紅茶も香り高く、ミルクティーにするととても美味しい。
「ムーンキャッスルという王室が所有する茶園があるんだ」
王室は南の植民地に良質の茶葉を産出する土地を所有しているそうだ。
茶葉だけではなく香辛料の栽培も盛んで、その利益でこの国はかなり潤っているらしい。
お茶うけの内容も豪華で、サンドイッチ、スコーン、各種ケーキ、フルーツと、てんこ盛りだ。
王子の勧めでアプリコットジャムとクロテッドクリームをスコーンにつけて食べたら、止まらなくなって二個も食べてしまった。
今度仲間たちにも作ってやることにしよう。
もう少し紅茶を飲みたいなと思っていると、何か言う前に侍従がお代わりを注いでくれる。
さすがは王宮仕えの人だ。
こちらの意図に敏感で、所作の一つ一つが洗練されている。
でもその態度によそよそしさはない。
なんというか王子の部屋はアットホームな雰囲気だ。
軽口をたたく使用人などいないのだが、主従共に打ち解けた雰囲気である。
王子のような能力を持っていると、召使たちにさえ敬遠されるのじゃないかと思ったがそんなこともないようだ。

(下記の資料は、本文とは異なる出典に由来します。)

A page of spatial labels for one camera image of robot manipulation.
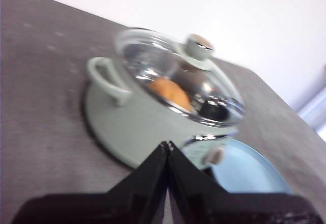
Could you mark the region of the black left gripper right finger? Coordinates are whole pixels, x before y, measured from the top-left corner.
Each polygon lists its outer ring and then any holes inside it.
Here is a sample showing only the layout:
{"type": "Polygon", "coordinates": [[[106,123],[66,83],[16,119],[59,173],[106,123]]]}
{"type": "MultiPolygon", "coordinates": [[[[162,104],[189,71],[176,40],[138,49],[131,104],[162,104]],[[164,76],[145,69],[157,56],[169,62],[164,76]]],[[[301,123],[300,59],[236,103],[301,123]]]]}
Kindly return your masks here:
{"type": "Polygon", "coordinates": [[[197,169],[172,142],[167,167],[173,220],[179,223],[322,223],[304,197],[229,193],[197,169]]]}

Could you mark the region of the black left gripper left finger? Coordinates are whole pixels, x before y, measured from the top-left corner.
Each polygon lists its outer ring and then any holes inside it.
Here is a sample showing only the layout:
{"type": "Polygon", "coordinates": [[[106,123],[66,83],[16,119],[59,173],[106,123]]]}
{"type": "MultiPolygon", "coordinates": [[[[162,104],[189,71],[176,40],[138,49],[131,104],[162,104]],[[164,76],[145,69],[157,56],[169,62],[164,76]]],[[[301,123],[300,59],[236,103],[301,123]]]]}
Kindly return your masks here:
{"type": "Polygon", "coordinates": [[[167,191],[166,142],[130,175],[102,193],[50,194],[32,198],[13,223],[162,223],[167,191]]]}

身の回りの世話をしているのは五人くらいなのだが、全員仲がよさそうに見える。
アルヴィン王子は明るく素直な性格なので好かれているのだろう。
殿下の部屋を辞して、自動車があるところまでシェリーが送ってくれた。
王宮は迷路のように複雑で広いから、慣れている者でさえ迷うことがあるらしい。
「殿下は皆に慕われているようだね」
「はい。……みな殿下に救われているのです」
救われるとはどういうことだ?
「殿下は人の心を読み取られます。そしてそれを気にかけ、ご配慮下さる優しい方でもあるのです」
「わかる気がするな」
「ええ。私は近衛軍に籍を置いていましたが、上官に罪を着せられかけたところを殿下に助けられました。侍従のランドさんも、下男のティムもみんな王宮ですれ違っただけの殿下に助けられたのです」
情けは人の為ならずとはよく言ったものだな。
人に情けをかければ巡り巡って自分へと返ってくるわけだ。
だから王子の周りには殿下を慕う人が集まってきている。
「殿下によろしくお伝えしてくれ」
「はい。……皆様! お願い申し上げます! お暇なときはまた殿下の元へ遊びに来てはいただけないでしょうか? 殿下は明るく振舞われてはおりますが、親しくお話しできる方は少ないのです。我々数名の使用人ではどうしても……」
シェリーの目が王子の孤独を物語っている。
「パティー、イッペイ君、今度は王子を我が家にお招きしようじゃないか。護衛ならこの国でも屈指の冒険者が二人もいるんだから問題ないだろう?」
さすがは子爵だ。
子爵の言葉にシェリーの顔が明るく輝く。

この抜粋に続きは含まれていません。